*** Opening of Source data ***
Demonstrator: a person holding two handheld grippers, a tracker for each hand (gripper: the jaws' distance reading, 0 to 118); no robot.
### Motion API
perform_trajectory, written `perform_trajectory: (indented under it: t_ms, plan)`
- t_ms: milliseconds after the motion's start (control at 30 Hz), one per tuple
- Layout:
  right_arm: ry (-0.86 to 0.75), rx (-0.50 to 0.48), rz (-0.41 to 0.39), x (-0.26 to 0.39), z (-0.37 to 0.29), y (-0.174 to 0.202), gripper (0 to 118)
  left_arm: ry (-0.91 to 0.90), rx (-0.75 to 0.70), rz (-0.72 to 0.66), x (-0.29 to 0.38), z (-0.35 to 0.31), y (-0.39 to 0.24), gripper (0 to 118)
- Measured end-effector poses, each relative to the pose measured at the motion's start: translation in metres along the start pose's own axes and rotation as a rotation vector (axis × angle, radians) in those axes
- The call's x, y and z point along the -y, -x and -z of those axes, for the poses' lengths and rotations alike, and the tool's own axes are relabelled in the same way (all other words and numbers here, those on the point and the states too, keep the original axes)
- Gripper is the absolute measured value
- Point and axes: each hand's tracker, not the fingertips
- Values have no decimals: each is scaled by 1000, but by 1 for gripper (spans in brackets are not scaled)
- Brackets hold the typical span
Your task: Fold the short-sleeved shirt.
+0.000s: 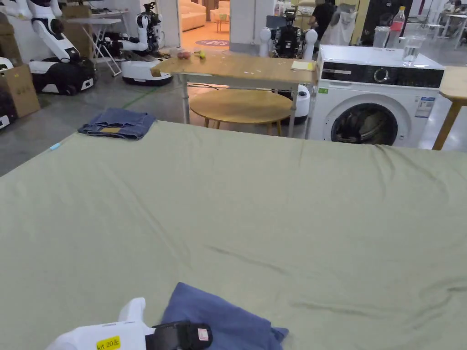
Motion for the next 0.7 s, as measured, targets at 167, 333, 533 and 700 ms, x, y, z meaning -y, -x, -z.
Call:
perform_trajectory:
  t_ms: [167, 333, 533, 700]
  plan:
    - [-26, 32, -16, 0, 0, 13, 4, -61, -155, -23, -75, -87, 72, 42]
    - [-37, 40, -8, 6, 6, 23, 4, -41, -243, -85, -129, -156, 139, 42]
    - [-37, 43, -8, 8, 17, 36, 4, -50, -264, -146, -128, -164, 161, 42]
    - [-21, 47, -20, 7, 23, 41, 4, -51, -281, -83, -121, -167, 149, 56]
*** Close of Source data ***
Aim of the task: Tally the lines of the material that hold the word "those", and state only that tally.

Answer box: 2